Bjharrat Jagdeo's presidential admonishment last week might have been
careless but it was neither surprising nor unique.
"I think Carl Hooper has demonstrated that he should be part of the
West Indies team and I urge the WICB and the selectors' panel to
include Carl Hooper in the next Test match," the Guyana president said
in support of his country's captain.
Why the president should have felt moved to publicly advise those with
expertise in the subject on the complex issue of the selection of a
West Indies cricket team is open to interpretation. But politicians,
wherever and whoever they are, have the uncanny ability of spotting an
advancing bandwagon from a mile off, even in the thickest fog, and of
jumping on with a leap that would please Carl Lewis. And there is no
more inviting vehicle in the Caribbean than West Indies cricket, as
several government leaders have recognised over the years.
When the selectors wouldn't accept Garry Sobers' word that he was fit
and refused to pick him for the 1973 home series against Australia,
Trinidad and Tobago's Prime Minister Eric Williams criticised them for
discarding the great left-hander "like an old car".
Barbados Minister of Tourism at the time, Dennis Hunte, said Sobers
"on one leg was better than most of the rest".
That same year, one of Jagdeo's predecessors, Forbes Linden Burnham,
flew Clive Lloyd back from Australia, where he was playing club
cricket, when the WICB wouldn't. Lloyd rewarded him with an innings of
178 at Bourda and, of course, was soon to be West Indies captain.
More recently, Grenada's Prime Minister Keith Mitchell has repeatedly
and strongly put the case for Junior Murray.

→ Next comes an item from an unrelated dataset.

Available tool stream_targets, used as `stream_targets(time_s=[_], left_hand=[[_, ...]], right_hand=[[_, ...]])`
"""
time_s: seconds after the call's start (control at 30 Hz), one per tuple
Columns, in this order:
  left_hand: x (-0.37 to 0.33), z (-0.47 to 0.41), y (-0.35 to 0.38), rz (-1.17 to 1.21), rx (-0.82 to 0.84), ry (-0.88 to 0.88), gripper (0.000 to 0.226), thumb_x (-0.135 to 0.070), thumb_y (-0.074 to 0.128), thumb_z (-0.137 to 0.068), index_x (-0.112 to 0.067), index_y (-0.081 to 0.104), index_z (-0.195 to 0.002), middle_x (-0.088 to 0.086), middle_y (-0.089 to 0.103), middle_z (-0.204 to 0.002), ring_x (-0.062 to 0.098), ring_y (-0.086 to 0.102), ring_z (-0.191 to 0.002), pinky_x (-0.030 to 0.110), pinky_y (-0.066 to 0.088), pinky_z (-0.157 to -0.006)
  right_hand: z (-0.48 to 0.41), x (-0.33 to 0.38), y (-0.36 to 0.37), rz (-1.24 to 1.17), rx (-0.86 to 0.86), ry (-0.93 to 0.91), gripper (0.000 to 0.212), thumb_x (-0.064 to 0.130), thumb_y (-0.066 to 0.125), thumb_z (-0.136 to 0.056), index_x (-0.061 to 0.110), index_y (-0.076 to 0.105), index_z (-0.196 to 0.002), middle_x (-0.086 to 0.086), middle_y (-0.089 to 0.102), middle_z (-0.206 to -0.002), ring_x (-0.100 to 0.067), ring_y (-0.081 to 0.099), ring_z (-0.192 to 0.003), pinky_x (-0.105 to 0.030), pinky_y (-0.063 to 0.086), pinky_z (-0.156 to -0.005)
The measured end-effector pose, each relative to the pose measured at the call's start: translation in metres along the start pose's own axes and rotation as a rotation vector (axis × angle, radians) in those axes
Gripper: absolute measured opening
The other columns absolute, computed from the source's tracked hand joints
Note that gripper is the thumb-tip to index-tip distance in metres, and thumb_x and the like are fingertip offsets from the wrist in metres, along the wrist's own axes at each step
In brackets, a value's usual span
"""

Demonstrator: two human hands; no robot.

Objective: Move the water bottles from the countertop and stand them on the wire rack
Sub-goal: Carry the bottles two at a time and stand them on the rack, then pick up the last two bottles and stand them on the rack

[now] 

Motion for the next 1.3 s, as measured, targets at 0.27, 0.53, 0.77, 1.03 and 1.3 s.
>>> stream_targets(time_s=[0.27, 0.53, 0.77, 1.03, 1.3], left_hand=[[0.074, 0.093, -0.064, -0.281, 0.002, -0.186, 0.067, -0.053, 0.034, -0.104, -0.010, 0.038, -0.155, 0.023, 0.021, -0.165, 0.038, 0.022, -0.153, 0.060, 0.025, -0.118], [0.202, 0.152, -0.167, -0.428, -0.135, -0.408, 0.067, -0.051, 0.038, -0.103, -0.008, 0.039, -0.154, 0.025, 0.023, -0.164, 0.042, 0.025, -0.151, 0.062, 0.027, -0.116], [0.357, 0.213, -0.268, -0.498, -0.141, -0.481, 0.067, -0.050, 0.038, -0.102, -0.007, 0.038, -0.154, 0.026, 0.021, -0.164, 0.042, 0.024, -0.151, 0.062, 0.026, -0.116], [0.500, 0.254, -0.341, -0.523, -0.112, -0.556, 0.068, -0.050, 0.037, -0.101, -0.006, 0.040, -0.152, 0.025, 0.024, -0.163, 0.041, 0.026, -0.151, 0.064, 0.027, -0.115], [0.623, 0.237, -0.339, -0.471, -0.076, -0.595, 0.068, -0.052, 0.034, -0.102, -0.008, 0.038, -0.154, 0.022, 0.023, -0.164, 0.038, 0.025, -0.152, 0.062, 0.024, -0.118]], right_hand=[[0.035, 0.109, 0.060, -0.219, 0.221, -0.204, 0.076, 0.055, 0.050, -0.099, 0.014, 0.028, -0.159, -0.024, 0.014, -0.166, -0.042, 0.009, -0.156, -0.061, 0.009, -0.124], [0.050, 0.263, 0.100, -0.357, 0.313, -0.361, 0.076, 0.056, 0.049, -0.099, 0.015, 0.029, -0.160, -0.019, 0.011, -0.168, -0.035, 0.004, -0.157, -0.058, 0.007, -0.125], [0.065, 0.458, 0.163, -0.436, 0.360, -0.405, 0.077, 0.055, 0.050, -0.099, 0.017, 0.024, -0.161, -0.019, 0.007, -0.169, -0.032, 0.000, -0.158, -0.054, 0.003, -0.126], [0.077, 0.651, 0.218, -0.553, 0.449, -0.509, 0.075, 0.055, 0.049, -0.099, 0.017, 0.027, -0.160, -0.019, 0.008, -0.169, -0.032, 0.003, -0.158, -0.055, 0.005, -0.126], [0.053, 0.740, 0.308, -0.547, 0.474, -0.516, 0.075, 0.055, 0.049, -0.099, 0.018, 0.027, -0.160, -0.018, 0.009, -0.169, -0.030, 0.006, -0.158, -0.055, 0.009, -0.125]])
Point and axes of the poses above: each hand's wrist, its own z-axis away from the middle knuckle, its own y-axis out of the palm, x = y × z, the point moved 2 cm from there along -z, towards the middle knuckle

All such political interference achieves is to patently undermine the
fabric of West Indies cricket. The selectors are under pressure enough
from the general public. Their task is impossibly compromised when
those holding the highest post in the land put in their two-cents
worth.
I know Mitchell to be a passionate cricket lover. He is a former
captain of Grenada. His government has built the most modern cricket
stadium in the Caribbean and now hosts the Shell Cricket Academy.
Jagdeo's cricketing credentials are less well documented but it must
be accepted that he, too, is a cricket aficionado.
But when they speak on the game, they do so not as ordinary cricket
fans but as president and prime minister. As such they have a special
responsibility to stand clear of the emotionalism and insularity that
are the bugbears of West Indies cricket.
As it is, Hooper doesn't needs the support of Jagdeo or anyone else.
The only way for him to be recalled is for him to prove his
consistency and his commitment to the selectors. Both have been open
to question in the past.
He has done that and, even those of us concerned with his previous
record of under-achievement and indifference and keen to look to the
future, are prepared to concede that he is now worth his place again.
The question, as it always was going to be, is who will have to make
way to accommodate him. If it is one of the talented young players who
have recently had a taste of Test cricket, it is to be hoped that
there is no proclamation from President Jagdeo bemoaning the omission
of Ramnaresh Sarwan, or Prime Minister P.J. Patterson railing over the
exclusion of Marlon Samuels or Basdeo Panday and his seven unelected
cabinet ministers demanding to know why Darren Ganga is not in the
team.
As it is, the selectors are already facing some awkward decisions.
They have advice coming at them from all directions. They should be
spared the public thoughts of their political leaders who, you would
think, have enough problems of their own.